TASK DESCRIPTION
Wherever a picture appears in the data below, omit it, and restate everything else word for word.

BEGIN RECORDED INFORMATION

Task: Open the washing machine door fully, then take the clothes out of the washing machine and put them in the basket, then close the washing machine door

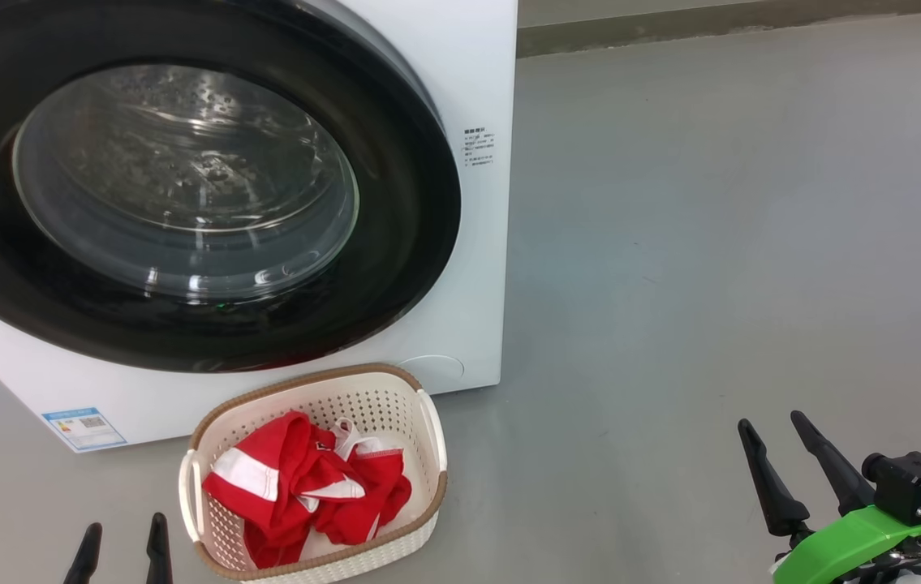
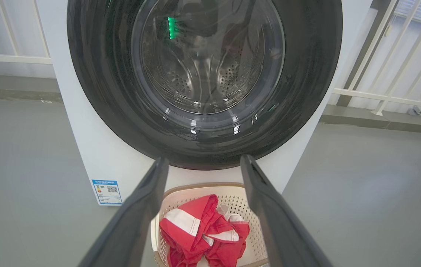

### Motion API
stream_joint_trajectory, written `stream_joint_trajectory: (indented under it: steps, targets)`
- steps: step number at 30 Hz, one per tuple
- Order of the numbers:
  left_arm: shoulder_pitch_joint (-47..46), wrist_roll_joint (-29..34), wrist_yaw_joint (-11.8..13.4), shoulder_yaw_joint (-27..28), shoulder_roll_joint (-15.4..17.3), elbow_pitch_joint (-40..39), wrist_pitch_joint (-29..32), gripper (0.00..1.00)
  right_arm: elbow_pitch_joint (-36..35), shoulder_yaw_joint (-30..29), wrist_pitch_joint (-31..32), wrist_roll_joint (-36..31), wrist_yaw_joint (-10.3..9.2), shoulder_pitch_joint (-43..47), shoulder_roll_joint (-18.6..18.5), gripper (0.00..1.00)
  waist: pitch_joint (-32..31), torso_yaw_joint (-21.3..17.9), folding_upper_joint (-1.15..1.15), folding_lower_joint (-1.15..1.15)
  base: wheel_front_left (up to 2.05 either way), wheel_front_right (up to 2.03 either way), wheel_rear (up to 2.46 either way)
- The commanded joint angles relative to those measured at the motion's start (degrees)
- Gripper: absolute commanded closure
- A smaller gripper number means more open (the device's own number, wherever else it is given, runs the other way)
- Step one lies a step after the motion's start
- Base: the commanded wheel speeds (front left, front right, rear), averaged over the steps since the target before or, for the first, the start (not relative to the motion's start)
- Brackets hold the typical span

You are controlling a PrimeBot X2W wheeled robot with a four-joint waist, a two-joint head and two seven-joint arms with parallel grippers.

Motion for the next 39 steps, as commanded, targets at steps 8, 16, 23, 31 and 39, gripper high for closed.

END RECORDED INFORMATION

RESULT OF THIS EXERCISE
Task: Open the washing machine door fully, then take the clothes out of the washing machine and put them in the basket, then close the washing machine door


### Motion API
stream_joint_trajectory, written `stream_joint_trajectory: (indented under it: steps, targets)`
- steps: step number at 30 Hz, one per tuple
- Order of the numbers:
  left_arm: shoulder_pitch_joint (-47..46), wrist_roll_joint (-29..34), wrist_yaw_joint (-11.8..13.4), shoulder_yaw_joint (-27..28), shoulder_roll_joint (-15.4..17.3), elbow_pitch_joint (-40..39), wrist_pitch_joint (-29..32), gripper (0.00..1.00)
  right_arm: elbow_pitch_joint (-36..35), shoulder_yaw_joint (-30..29), wrist_pitch_joint (-31..32), wrist_roll_joint (-36..31), wrist_yaw_joint (-10.3..9.2), shoulder_pitch_joint (-43..47), shoulder_roll_joint (-18.6..18.5), gripper (0.00..1.00)
  waist: pitch_joint (-32..31), torso_yaw_joint (-21.3..17.9), folding_upper_joint (-1.15..1.15), folding_lower_joint (-1.15..1.15)
  base: wheel_front_left (up to 2.05 either way), wheel_front_right (up to 2.03 either way), wheel_rear (up to 2.46 either way)
- The commanded joint angles relative to those measured at the motion's start (degrees)
- Gripper: absolute commanded closure
- A smaller gripper number means more open (the device's own number, wherever else it is given, runs the other way)
- Step one lies a step after the motion's start
- Base: the commanded wheel speeds (front left, front right, rear), averaged over the steps since the target before or, for the first, the start (not relative to the motion's start)
- Brackets hold the typical span

You are controlling a PrimeBot X2W wheeled robot with a four-joint waist, a two-joint head and two seven-joint arms with parallel grippers.

Motion for the next 39 steps, as commanded, targets at steps 8, 16, 23, 31 and 39, gripper high for closed.

Now the answer is complete.